Ein Rückübernahmeabkommen soll die rasche und sichere Rückübernahme von Personen mit irregulärem Aufenthaltsstatus durch ihren Herkunftsstaat gewährleisten. Zu diesem Zweck regelt es die Vollzugsmodalitäten, das Verfahren und die Wegweisungsfristen zwischen der Schweiz und dem Herkunftsstaat. Die Schweiz hat rund fünfzig Rückübernahmeabkommen mit Drittstaaten abgeschlossen.

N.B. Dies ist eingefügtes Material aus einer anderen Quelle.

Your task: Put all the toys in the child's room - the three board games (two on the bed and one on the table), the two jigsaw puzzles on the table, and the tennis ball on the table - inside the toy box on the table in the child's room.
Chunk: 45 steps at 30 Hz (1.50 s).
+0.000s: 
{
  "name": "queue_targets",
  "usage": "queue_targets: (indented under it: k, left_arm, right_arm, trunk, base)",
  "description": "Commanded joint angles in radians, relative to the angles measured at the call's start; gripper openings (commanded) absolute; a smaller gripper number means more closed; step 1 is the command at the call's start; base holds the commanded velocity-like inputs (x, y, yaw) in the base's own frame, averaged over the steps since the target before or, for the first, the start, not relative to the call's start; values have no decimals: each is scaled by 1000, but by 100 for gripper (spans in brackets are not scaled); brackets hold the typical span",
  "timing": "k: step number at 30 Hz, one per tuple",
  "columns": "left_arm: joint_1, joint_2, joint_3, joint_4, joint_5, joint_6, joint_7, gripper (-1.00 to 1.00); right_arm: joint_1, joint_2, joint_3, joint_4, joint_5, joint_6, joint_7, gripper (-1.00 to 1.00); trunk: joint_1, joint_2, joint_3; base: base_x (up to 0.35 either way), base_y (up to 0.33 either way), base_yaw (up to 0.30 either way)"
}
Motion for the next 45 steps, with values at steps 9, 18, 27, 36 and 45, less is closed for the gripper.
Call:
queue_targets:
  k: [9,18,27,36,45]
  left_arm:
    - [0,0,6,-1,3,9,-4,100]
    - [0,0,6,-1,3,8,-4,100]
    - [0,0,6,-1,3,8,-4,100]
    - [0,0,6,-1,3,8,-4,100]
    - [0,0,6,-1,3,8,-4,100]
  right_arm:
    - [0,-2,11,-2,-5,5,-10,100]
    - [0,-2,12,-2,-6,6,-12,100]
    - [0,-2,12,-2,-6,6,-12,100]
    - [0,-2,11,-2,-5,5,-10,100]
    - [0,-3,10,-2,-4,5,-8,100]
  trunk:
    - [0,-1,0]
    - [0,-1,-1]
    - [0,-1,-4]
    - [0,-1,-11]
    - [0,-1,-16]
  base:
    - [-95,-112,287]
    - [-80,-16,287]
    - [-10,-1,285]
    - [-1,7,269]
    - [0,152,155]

Kohärenz mit der Rückübernahmepolitik der EU

Die schweizerische Politik, mit Herkunfts- und Transitstaaten Rückübernahmeabkommen abzuschliessen, entspricht damit auch derjenigen der EU sowie ihrer Mitgliedstaaten, welche zur wirksameren Steuerung der irregulären Migration mit zahlreichen Herkunfts- sowie Transitstaaten in Assoziations- und Kooperationsabkommen Rückübernahmeabkommen bzw. Rückübernahmeklauseln vereinbaren.

Völkerrecht

Der Grundsatz der Rückübernahme eigener Staatsangehöriger ist in der völkerrechtlichen Vertragspraxis allgemein anerkannt und gilt aufgrund einer einheitlichen Rechtsüberzeugung und übereinstimmender Staatenpraxis auch als Prinzip des völkerrechtlichen Gewohnheitsrechts.

Die Verpflichtung zur Rückübernahme eigener Staatsangehöriger wurde in den letzten Jahren mit einer ständigen und ausgedehnten Praxis in zahlreichen Verträgen und Erklärungen bekräftigt.